Obviously, such a network would have portions completely
obliterated by atomic blasts, and it could not be
dependent on a central authority, as such an authority
would be a prime target in an attack.
Such a rugged, post-cataclysmic network needed to be
designed on two fundamental principals: complete absence
of central control, and the ability to continue to
operate even when much of it was destroyed.
The first network based on these principals was set up
in Great Britain in the 1960s. But it was the much bigger
project funded by the US Department of Defense's Advanced
Research Projects Agency -- Arpanet -- that became the
kernel of the Internet.
Originally, Arpanet allowed members of the research
community to share computing resources over long
distance. However, researchers quickly subverted Arpanet
into something much more useful: a place to share
information, collaborate on projects and gossip. News and
e-mail became the main network traffic.
As the '70s progressed, other computer networks linked
up with Arpanet. All that was required to connect
networks of diverse computers was an adherence to the lingua
franca of the Internet, TCP/IP --
this impressive acronym stands for Transmission Control
Protocol/Internet Protocol, which is the protocol, or
language, that allows all computers, whether PCs, Macs,
Unix machines or whatever, to talk to each other over the
Net.
By the '80s, the Internet had broadened far beyond its
government and military origins, with educational
organisations, community organisations and finally
commercial organisations all latching themselves onto
this ramshackle but robust network of networks. Growth
was rapid, but not astounding. It was not until the
emergence of the World Wide Web -- the friendly face of
the Net -- that growth became so rapid that the Internet
forced itself into the consciousness of the general
public.
It's interesting watching governments now trying to
turn around and control the Internet: censor it, restrict
activities on it, stop its alternative technologies
disrupting existing structures such as the major phone
companies. Apart from the fact that the Net was designed
to work without control and suited to anarchy and chaos,
the explosive growth of the Internet over the last few
years has made technological change on the Net almost
impossible for anyone -- including would-be regulators --
to keep up with.
The Internet is a worldwide network of networks,
rather than a single network, with a vast array of tools
to help you use these networks. Here are the most
important of these tools and networks:
The World Wide Web. You've probably
heard of the Web, as this worldwide network is known as.
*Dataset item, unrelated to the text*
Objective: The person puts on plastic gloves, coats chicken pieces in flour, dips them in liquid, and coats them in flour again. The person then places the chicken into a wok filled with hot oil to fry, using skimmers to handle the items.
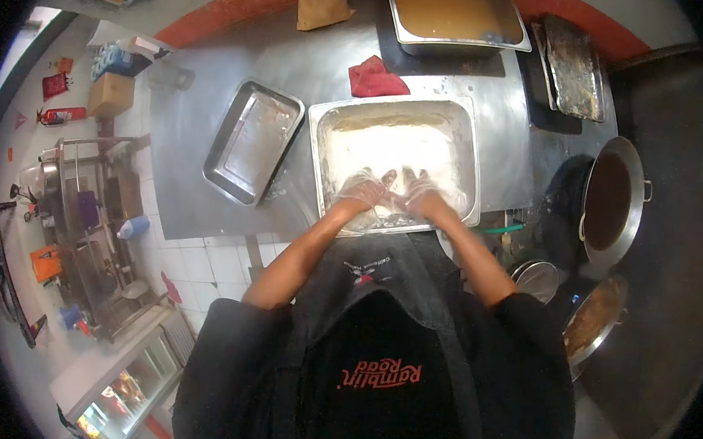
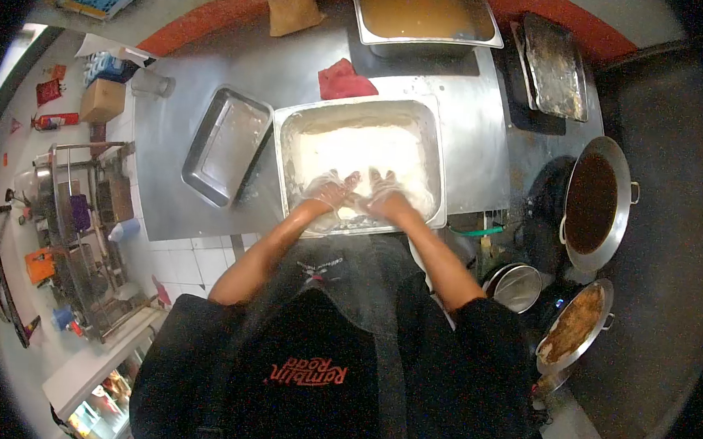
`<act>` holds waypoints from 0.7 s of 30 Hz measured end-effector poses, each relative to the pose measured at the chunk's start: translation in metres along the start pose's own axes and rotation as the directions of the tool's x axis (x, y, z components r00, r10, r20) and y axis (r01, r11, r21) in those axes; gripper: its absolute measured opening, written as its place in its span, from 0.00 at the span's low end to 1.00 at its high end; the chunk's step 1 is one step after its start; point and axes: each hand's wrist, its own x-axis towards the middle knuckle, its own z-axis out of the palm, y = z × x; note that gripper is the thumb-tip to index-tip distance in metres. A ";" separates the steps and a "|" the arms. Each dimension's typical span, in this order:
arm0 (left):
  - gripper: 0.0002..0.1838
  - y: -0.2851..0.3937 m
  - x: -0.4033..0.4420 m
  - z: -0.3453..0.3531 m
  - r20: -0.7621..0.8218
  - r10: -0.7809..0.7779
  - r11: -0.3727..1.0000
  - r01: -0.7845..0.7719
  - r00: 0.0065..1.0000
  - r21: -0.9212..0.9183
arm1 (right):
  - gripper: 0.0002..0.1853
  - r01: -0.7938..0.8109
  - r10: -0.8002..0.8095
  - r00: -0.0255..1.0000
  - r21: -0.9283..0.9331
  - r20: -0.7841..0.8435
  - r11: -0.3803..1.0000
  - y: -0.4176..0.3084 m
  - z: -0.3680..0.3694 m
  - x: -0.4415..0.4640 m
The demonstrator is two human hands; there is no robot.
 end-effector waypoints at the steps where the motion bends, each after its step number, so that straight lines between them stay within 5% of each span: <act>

It's not the Internet, although you could be forgiven for
confusing the two. It's just one part of the Internet.
The Web is the part of the Net that gives us light and
colour and movement: it's a 'publishing house' for
multimedia creations as well as general information.
What has made the Web so popular is its use of
graphics and easy menu-driven 'browser' software (for
'browsing the Web'), and the way it makes it oh-so-simple
to wander around the global network of computers. With
the Web, all you do is click a highlighted or underlined
link in the text (or a graphical link) and you're whisked
to the page, topic or site that link points to.
To learn more about the Web, see Using the World Wide Web.
Electronic mail, or e-mail. Many
people use the net purely for e-mail. If you have a
connection to the Internet with your own ID, you have an
e-mail address, and so you can correspond with people
around the globe.
If you want to exchange ideas and information with
people who share your interests or passions, then
newsgroups and mailing lists are the go.
See Using E-mail.
Newsgroups (formally known as the Usenet).
These are a massive collection of electronic bulletin
boards devoted to almost any conceivable and the
occasional inconceivable topic.
See Using Newsgroups.
Mailing lists. If you want to keep
close tabs on a particular topic, you can subscribe to a
mailing list. You'll then have the contents of a
particular 'bulletin board' (or Web page) delivered
directly to your e-mail box. Watch out! Some of these
mailing lists litter your Inbox with hundreds of messages
per week
See Getting on Mailing
Lists.
FTP or File Transfer Protocol. Maybe
you want to delve into the richness of files on the Net.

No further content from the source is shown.